Work item —
From the data below, please reproduce exactly everything from the line that contains "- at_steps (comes" down to the line that contains "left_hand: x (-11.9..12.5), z", with both ends included.
········
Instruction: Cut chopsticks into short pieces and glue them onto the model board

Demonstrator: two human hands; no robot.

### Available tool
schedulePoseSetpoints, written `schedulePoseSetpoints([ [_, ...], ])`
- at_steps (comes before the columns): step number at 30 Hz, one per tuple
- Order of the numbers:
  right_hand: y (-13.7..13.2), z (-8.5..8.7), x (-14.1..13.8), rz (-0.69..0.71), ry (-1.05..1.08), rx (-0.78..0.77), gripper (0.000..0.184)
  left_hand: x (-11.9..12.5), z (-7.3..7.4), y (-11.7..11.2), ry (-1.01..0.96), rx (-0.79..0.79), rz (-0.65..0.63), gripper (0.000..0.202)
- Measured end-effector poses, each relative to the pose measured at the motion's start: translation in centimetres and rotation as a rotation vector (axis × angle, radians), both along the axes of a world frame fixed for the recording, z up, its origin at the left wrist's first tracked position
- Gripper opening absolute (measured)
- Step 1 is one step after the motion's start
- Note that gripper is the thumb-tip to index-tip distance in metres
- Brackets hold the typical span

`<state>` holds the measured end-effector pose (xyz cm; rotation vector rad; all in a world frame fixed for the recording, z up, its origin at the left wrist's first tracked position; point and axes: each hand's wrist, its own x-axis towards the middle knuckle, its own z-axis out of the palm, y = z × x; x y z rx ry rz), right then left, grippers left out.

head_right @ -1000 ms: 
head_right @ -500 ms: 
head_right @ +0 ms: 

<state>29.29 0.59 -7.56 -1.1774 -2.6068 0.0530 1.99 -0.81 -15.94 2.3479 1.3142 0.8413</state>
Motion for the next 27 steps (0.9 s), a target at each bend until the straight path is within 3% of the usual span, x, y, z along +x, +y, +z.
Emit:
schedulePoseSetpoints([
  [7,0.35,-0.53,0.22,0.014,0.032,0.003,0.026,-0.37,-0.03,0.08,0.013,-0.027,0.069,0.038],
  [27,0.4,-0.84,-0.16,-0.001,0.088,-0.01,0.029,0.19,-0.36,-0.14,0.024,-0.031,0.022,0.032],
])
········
Exercise answer —
- at_steps (comes before the columns): step number at 30 Hz, one per tuple
- Order of the numbers:
  right_hand: y (-13.7..13.2), z (-8.5..8.7), x (-14.1..13.8), rz (-0.69..0.71), ry (-1.05..1.08), rx (-0.78..0.77), gripper (0.000..0.184)
  left_hand: x (-11.9..12.5), z (-7.3..7.4), y (-11.7..11.2), ry (-1.01..0.96), rx (-0.79..0.79), rz (-0.65..0.63), gripper (0.000..0.202)

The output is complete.